=== Section Start ===

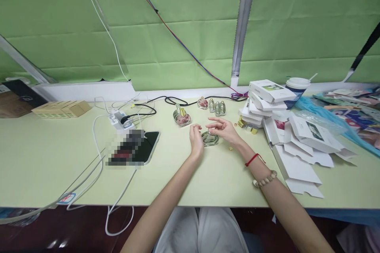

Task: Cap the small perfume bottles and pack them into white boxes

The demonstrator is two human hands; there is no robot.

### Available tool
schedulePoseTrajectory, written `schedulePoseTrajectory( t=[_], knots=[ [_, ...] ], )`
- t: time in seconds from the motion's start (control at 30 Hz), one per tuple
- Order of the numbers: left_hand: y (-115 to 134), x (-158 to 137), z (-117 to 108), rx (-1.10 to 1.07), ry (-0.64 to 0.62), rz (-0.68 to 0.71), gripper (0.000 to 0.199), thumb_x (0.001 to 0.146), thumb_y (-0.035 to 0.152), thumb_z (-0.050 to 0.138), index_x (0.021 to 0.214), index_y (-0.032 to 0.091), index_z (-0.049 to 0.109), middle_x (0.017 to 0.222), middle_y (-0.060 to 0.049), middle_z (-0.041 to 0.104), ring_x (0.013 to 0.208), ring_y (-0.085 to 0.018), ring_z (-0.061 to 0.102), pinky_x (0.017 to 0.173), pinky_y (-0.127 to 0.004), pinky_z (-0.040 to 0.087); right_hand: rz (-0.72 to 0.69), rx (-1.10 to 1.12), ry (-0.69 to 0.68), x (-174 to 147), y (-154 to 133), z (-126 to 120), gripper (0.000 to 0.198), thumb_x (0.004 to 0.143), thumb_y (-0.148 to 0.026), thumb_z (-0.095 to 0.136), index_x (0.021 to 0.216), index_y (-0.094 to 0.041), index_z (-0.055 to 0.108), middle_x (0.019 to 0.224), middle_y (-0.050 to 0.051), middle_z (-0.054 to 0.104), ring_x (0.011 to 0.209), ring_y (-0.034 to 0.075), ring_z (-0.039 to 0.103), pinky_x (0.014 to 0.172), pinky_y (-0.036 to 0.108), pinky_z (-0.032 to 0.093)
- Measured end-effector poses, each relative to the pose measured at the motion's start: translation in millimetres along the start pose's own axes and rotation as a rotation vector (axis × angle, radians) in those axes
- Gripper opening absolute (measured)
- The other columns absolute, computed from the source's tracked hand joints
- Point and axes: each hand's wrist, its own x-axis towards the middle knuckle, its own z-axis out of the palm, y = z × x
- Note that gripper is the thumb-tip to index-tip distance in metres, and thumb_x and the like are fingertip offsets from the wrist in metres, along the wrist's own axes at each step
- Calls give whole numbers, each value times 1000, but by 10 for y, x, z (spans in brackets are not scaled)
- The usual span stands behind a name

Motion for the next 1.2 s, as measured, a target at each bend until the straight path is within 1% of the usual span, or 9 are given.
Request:
schedulePoseTrajectory(
  t=[0.07,0.17,0.37,0.47,0.53,0.63,0.73,1.0,1.2],
  knots=[
    [-31,7,15,-21,24,-57,16,83,26,33,75,20,46,81,-2,51,79,-16,49,74,-29,39,-11,-15,3,-3,0,5,56,58,-31,79,109,-19,60,88,4,71,74,14,64,73,30,51],
    [2,-13,-2,30,68,100,15,84,29,34,80,21,46,86,-3,52,86,-17,48,79,-31,37,-17,-21,25,6,12,17,55,57,-31,79,107,-19,61,86,4,71,75,15,64,72,29,51],
    [182,-162,-108,258,87,871,15,84,27,35,78,20,47,79,-4,54,80,-18,49,74,-34,34,-4,-113,51,32,32,28,57,55,-34,80,106,-17,62,87,6,69,79,16,63,64,26,47],
    [203,-250,-121,373,-92,1270,14,77,21,39,67,20,48,70,-3,57,69,-16,49,69,-33,32,2,-98,23,24,-6,5,60,57,-37,78,111,-20,60,96,7,69,93,19,61,71,27,47],
    [174,-308,-89,407,-300,1386,18,74,18,40,56,19,44,54,0,52,55,-13,44,61,-31,31,26,-74,52,12,-49,-21,54,68,-46,69,115,-22,57,101,7,68,99,19,60,79,31,46],
    [84,-389,2,502,-604,1321,27,74,17,42,47,18,39,42,2,42,43,-10,33,50,-28,27,76,-87,135,-10,-112,-62,47,80,-51,56,118,-24,56,101,7,69,101,20,61,88,37,43],
    [-2,-448,87,620,-781,1142,29,77,19,44,48,17,44,46,2,48,42,-8,36,47,-26,27,63,-63,104,-30,-145,-73,51,74,-44,65,120,-24,54,102,7,69,107,20,58,95,38,40],
    [3,-435,133,627,-886,957,21,78,21,44,61,17,54,67,-4,59,69,-16,54,71,-30,43,58,-41,-80,-49,-110,-24,59,70,-39,70,124,-21,52,104,8,68,97,18,62,90,33,46],
    [-28,-421,131,592,-965,864,19,77,24,48,90,17,60,98,-9,62,99,-23,54,93,-38,39,34,-104,-54,-17,-52,-49,57,66,-36,73,119,-19,56,96,7,69,94,19,62,83,33,49]
  ],
)
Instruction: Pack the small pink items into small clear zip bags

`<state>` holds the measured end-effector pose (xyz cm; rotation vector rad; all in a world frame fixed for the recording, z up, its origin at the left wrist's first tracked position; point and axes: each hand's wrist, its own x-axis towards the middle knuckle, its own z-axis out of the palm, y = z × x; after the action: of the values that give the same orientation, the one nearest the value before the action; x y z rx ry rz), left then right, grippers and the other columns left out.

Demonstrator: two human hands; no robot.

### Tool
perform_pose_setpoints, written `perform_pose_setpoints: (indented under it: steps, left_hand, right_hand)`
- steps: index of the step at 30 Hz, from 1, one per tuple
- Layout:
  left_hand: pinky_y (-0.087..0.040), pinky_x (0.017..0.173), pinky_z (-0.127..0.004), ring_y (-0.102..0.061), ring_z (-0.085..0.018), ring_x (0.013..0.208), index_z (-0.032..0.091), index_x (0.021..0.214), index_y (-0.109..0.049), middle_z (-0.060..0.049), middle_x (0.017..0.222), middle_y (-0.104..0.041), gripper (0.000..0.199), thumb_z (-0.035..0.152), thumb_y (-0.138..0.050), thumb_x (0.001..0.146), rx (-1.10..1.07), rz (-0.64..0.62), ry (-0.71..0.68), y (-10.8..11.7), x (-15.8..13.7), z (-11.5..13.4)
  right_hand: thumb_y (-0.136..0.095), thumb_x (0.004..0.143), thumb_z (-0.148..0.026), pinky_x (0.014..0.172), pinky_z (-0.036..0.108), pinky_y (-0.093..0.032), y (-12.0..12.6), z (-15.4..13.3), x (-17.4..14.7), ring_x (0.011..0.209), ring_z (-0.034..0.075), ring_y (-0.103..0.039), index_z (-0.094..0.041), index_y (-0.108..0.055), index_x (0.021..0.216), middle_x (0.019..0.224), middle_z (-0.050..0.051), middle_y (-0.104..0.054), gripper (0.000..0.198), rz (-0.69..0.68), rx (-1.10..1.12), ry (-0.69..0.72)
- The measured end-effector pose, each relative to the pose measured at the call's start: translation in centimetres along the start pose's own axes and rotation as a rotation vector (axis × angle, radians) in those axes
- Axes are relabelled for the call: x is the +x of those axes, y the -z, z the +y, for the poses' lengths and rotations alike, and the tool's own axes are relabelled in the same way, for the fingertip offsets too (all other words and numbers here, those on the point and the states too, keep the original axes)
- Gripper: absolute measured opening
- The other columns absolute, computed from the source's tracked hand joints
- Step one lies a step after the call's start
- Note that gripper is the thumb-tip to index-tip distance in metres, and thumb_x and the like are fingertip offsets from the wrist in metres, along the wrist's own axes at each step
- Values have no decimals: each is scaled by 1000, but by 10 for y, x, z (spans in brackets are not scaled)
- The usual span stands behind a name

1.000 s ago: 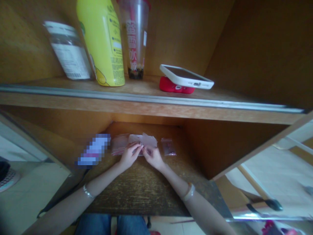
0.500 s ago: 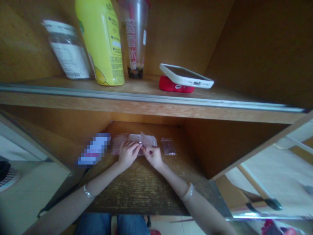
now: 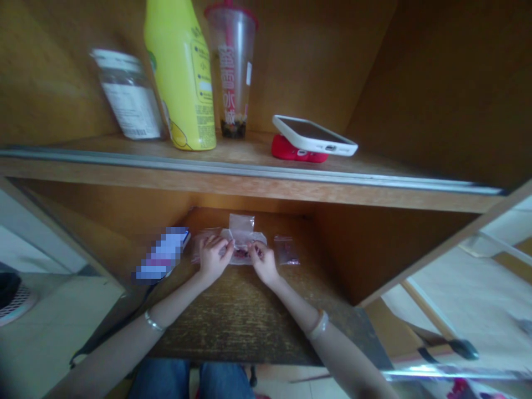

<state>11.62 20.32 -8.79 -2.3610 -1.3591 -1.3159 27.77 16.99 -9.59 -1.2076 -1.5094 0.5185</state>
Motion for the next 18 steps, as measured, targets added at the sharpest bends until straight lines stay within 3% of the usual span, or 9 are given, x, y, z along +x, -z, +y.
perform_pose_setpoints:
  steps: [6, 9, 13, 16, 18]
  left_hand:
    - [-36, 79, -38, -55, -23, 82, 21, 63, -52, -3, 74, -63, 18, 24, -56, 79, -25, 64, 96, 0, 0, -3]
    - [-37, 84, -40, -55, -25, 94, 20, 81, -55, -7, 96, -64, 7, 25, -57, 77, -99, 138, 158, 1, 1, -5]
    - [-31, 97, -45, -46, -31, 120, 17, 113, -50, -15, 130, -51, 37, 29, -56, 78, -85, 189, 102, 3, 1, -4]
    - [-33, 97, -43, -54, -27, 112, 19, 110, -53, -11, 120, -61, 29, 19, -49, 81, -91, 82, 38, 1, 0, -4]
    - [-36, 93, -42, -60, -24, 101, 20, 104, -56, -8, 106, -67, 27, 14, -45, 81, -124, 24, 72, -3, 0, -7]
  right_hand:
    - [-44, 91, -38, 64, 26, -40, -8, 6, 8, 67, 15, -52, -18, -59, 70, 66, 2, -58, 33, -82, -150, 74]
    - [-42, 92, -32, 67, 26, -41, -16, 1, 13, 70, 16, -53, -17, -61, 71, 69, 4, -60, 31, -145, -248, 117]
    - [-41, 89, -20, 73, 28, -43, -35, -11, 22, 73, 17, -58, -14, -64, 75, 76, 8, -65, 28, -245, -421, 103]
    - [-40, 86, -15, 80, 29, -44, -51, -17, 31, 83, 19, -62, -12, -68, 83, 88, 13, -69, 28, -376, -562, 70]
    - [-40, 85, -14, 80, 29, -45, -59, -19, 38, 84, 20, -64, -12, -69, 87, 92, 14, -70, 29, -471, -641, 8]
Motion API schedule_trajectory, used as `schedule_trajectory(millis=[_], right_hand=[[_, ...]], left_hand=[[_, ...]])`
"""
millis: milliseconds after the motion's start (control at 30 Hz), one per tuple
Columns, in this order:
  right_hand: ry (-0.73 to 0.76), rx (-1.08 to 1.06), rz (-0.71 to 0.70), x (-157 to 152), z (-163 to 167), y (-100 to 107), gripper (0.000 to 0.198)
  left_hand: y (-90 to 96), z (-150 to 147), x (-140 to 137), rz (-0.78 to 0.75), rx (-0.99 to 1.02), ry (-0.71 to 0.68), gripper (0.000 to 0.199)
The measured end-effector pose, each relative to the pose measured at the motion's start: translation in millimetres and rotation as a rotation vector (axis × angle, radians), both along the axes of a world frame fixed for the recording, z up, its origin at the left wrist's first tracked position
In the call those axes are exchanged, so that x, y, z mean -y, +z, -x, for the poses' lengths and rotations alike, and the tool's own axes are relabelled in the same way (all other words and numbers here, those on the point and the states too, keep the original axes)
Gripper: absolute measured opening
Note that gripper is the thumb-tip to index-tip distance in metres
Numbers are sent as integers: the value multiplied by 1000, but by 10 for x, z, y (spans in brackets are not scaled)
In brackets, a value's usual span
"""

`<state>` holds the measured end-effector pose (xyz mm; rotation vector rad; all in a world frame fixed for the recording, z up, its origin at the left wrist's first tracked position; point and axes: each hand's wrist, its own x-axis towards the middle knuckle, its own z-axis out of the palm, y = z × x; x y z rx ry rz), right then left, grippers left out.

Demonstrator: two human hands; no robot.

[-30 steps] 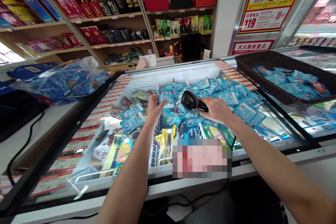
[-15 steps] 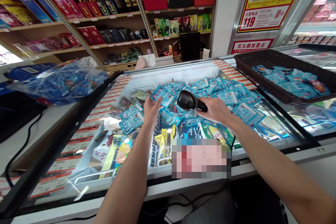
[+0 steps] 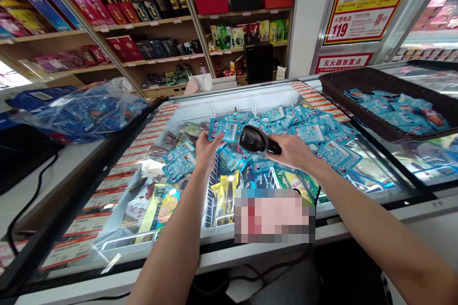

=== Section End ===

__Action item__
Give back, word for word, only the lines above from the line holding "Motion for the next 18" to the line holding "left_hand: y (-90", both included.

__Final answer__
Motion for the next 18 steps, as measured, targets added at the sharpest bends until straight lines stay within 3% of the usual span, or 9 are given, x, y, z along +x, -z, +y.
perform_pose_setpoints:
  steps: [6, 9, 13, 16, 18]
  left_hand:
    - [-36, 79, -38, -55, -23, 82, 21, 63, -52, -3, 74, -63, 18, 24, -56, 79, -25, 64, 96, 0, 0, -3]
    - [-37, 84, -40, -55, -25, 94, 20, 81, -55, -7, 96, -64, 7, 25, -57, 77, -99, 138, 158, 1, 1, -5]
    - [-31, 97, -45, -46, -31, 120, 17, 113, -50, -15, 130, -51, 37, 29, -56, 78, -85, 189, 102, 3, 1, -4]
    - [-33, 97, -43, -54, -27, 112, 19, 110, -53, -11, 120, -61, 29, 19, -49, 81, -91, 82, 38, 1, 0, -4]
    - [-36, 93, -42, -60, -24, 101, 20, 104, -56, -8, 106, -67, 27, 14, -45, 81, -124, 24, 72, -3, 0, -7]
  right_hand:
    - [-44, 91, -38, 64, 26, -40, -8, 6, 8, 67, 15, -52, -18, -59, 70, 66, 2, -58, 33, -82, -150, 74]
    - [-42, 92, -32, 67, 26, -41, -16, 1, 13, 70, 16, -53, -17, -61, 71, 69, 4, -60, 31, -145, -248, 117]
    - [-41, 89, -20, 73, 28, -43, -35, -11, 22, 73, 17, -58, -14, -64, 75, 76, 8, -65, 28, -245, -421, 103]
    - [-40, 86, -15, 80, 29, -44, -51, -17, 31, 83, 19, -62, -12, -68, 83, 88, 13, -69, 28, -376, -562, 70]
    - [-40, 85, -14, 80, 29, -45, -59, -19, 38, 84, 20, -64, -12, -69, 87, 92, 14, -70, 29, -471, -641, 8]
Motion API schedule_trajectory, used as `schedule_trajectory(millis=[_], right_hand=[[_, ...]], left_hand=[[_, ...]])`
"""
millis: milliseconds after the motion's start (control at 30 Hz), one per tuple
Columns, in this order:
  right_hand: ry (-0.73 to 0.76), rx (-1.08 to 1.06), rz (-0.71 to 0.70), x (-157 to 152), z (-163 to 167), y (-100 to 107), gripper (0.000 to 0.198)
  left_hand: y (-90 to 96), z (-150 to 147), x (-140 to 137), rz (-0.78 to 0.75), rx (-0.99 to 1.02), ry (-0.71 to 0.68), gripper (0.000 to 0.199)

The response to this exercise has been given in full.